Re: [PATCH 2/7] t: introduce tests for unexpected object types

Taylor Blau <me@xxxxxxxxxxxx> · Tue, 9 Apr 2019 18:59:34 -0700

Hi Ævar,

On Tue, Apr 09, 2019 at 11:14:48AM +0200, Ævar Arnfjörð Bjarmason wrote:
>
> On Tue, Apr 09 2019, Taylor Blau wrote:
>
> > Hi Ævar,
> >
> > On Sun, Apr 07, 2019 at 11:00:19PM +0200, Ævar Arnfjörð Bjarmason wrote:
> >>
> >> On Fri, Apr 05 2019, Jeff King wrote:
> >>
> >> > On Fri, Apr 05, 2019 at 08:42:29PM +0200, SZEDER Gábor wrote:
> >> >
> >> >> > > Don't run git commands upstream of a pipe, because the pipe hides
> >> >> > > their exit code.  This applies to several other tests below as well.
> >> >> >
> >> >> > I disagree with that rule here. We're not testing "cat-file" in any
> >> >> > meaningful way, but just getting some stock output from a known-good
> >> >> > commit.
> >> >>
> >> >> It makes auditing harder and sets bad example.
> >> >
> >> > I disagree that it's a bad example. Just because a reader might not
> >> > realize that it is sometimes OK and sometimes not, does not make it bad
> >> > to do so in the OK case. It means the reader needs to understand the
> >> > rule in order to correctly apply it.
> >>
> >> FWIW I thought the rule was something to the effect of "we're hacking on
> >> git, any change might segfault in some unexpected test, let's make sure
> >> that fails right away", hence the blanket rule in t/README against "!
> >> git <cmd>" in favor of "test_must_fail git <cmd>", and "don't feed the
> >> output of a git command to a pipe" documented right after that.
> >
> > I have some loosely-held opinions on this. Certainly knowing if a change
> > to git caused a segfault in some test is something that we would want to
> > know about, though I'm not sure we're loosing anything by putting 'git'
> > on the left-hand side of a pipe here.
> >
> >   - If someone wrote a change to git that introduced a segfault in 'git
> >     cat-file', I'm sure that this would not be the only place that in
> >     the suite that would break because of it. Presumably, at least one
> >     of those places uses 'test_must_fail git ...' instead
> >
> >   - At the very least, 'broken-commit' doesn't contain what it needs to,
> >     the test breaks in another way (albeit further from the actual
> >     defect), and the developer finds out about their bug that way.
> >
> > In any case, these above two might be moot anyways, because I'm almost
> > certain that it will be a rarity for someone to _only_ run t6102, unless
> > it is included in a blanket 'make' from within 't'.
>
> First. I realize we're talking about the light fixtures in the bike shed
> at this point, but with that in mind...

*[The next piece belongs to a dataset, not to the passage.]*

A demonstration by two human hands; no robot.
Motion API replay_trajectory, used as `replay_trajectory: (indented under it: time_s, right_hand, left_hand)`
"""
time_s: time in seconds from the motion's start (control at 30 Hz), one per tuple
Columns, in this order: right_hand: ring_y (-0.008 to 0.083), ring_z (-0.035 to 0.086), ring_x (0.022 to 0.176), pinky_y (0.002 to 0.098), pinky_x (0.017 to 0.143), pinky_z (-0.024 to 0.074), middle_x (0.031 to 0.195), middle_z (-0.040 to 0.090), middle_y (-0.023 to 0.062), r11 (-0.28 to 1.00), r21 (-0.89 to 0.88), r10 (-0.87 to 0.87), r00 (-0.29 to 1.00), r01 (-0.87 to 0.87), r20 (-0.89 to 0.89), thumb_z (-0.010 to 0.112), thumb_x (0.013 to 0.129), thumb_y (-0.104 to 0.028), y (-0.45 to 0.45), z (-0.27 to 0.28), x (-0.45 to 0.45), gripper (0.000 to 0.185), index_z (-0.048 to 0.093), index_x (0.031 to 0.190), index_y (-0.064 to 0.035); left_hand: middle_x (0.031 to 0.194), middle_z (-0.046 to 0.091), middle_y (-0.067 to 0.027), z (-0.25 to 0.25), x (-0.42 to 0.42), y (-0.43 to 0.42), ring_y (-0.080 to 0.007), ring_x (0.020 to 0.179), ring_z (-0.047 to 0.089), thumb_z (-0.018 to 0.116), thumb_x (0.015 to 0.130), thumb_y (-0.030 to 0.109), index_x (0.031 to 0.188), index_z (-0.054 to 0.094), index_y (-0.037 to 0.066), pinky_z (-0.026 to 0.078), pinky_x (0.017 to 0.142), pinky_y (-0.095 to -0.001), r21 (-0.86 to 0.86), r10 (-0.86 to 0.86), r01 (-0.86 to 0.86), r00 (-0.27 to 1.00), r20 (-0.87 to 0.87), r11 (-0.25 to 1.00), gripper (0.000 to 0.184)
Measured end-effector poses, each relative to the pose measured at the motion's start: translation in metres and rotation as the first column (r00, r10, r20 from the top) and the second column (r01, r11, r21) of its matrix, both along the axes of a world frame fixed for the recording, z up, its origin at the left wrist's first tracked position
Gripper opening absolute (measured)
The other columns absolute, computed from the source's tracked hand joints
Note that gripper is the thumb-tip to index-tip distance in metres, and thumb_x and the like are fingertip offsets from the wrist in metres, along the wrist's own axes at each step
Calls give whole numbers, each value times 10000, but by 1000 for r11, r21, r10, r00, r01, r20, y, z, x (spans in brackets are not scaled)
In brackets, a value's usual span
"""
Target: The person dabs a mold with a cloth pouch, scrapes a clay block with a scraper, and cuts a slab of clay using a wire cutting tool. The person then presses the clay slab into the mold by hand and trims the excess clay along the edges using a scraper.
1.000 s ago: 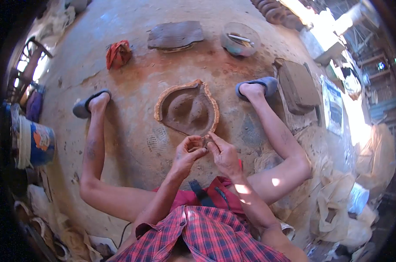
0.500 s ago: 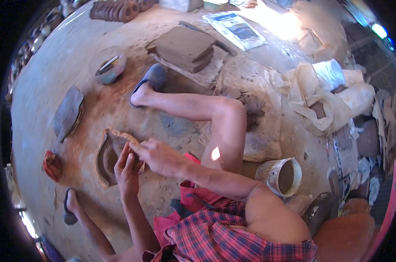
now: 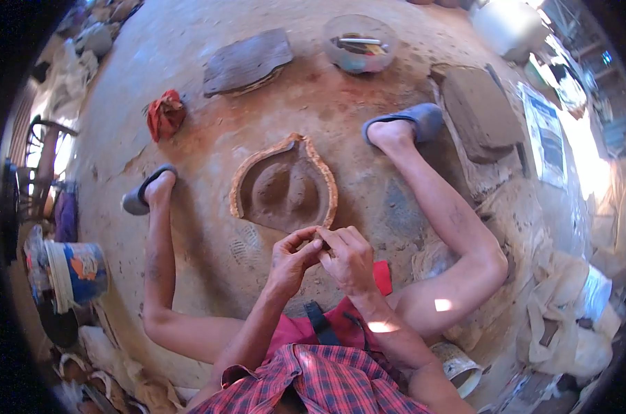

I don't mind some bike-shedding ;-).

> I just think it's useful as a general rule, particularly since with the
> "special setups" in the test mode we've found that all sorts of odd
> tests we didn't expect to stress test some features turned out to cover
> edge cases of them, e.g. when "GIT_TEST_COMMIT_GRAPH" was added we found
> that a bunch of random stuff segfaulted all over the place.
>
> So it's hard to say with any confidence in advance that something isn't
> going to stress git in some unusual way and isn't useful to guard for
> segfaults.

Yes, I think that's certainly true. There's something to be said for my
argument, too, (i.e., that it's ``probably'' just fine), but as I think
about it more, I'm less convinced that mine is a position worth holding.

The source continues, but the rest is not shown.